* **WORK ITEM**
Which lines in the listing below contain the word "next"? Copy each one.

* **DATA SHOWN**

========================================

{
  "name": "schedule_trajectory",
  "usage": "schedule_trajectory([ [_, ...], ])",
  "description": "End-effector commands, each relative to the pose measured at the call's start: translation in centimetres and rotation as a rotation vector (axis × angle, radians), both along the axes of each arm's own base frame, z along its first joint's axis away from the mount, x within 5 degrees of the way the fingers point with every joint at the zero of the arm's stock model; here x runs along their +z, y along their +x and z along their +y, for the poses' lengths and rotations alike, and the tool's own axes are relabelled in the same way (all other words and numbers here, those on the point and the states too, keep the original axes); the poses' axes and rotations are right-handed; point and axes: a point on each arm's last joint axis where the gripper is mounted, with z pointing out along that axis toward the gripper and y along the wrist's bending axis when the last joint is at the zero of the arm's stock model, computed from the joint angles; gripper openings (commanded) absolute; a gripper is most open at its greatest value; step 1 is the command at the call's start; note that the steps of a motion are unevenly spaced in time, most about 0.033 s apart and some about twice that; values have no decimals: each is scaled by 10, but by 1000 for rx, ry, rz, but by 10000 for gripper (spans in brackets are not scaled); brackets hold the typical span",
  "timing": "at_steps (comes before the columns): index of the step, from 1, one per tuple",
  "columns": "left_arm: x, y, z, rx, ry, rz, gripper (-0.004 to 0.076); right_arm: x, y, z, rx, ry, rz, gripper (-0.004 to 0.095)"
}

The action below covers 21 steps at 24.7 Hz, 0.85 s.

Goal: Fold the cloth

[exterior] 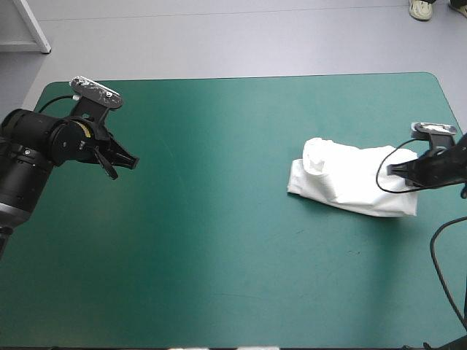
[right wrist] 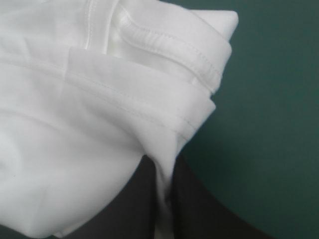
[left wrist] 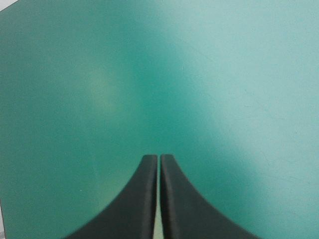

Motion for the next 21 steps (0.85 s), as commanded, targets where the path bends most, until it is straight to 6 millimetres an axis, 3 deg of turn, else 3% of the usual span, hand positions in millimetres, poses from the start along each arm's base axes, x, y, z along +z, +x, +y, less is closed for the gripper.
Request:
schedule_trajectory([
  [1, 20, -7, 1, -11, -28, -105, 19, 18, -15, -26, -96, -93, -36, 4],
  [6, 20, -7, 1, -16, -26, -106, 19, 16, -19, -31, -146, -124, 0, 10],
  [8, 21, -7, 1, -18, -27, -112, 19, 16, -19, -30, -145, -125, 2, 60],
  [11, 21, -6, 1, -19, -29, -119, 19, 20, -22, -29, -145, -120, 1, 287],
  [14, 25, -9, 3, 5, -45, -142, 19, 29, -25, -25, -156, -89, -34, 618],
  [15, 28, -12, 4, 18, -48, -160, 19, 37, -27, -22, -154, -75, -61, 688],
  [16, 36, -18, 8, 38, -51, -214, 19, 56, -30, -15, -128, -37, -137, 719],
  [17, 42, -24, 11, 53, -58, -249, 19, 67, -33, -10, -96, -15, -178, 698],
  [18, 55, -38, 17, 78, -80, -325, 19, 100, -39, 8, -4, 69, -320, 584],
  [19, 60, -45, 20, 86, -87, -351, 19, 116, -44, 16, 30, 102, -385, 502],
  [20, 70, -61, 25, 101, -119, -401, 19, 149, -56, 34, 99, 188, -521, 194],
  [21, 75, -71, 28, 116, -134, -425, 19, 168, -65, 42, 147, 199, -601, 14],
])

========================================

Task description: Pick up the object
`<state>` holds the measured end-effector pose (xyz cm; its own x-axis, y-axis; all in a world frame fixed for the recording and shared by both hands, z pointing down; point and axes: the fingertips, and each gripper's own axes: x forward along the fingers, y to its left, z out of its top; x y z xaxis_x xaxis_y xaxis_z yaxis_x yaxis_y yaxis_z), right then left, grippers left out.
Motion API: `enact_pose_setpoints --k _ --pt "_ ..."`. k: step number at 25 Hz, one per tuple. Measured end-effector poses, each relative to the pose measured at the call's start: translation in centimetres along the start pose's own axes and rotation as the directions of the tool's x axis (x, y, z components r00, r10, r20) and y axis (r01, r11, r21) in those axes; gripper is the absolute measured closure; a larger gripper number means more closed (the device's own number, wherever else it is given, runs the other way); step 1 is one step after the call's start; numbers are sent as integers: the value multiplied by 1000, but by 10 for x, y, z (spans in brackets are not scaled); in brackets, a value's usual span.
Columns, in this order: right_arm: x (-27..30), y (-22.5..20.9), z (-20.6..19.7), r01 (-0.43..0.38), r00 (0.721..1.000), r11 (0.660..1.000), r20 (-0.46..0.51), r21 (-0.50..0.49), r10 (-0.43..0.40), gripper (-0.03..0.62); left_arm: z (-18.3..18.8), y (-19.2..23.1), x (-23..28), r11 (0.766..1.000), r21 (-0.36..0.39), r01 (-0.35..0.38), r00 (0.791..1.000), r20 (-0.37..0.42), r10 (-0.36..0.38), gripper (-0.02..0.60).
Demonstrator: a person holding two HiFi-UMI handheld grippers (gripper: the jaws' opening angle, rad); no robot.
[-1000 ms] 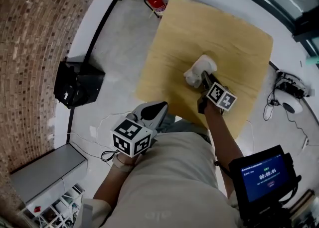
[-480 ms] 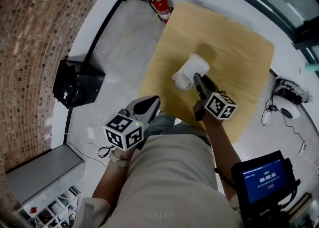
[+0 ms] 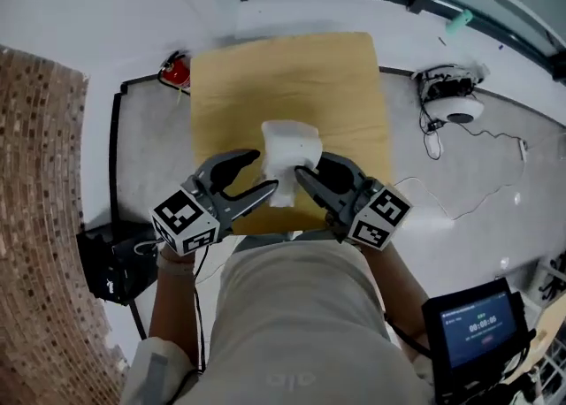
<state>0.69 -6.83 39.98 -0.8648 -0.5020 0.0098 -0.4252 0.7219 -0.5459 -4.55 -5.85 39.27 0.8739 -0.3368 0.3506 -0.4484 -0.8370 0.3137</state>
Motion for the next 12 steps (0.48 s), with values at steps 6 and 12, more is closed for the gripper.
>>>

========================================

* **ANSWER BELOW**
Motion for the next 21 steps (0.85 s), as commanded, targets where the path bends most, until it is straight to 6 millimetres an axis, 3 deg of turn, else 3% of the usual span, hand positions in millimetres, poses from the start along each arm's base axes, x, y, z along +z, +x, +y, less is closed for the gripper.
Motion for the next 12 steps (0.48 s), with values at steps 6 and 12, more is closed for the gripper.

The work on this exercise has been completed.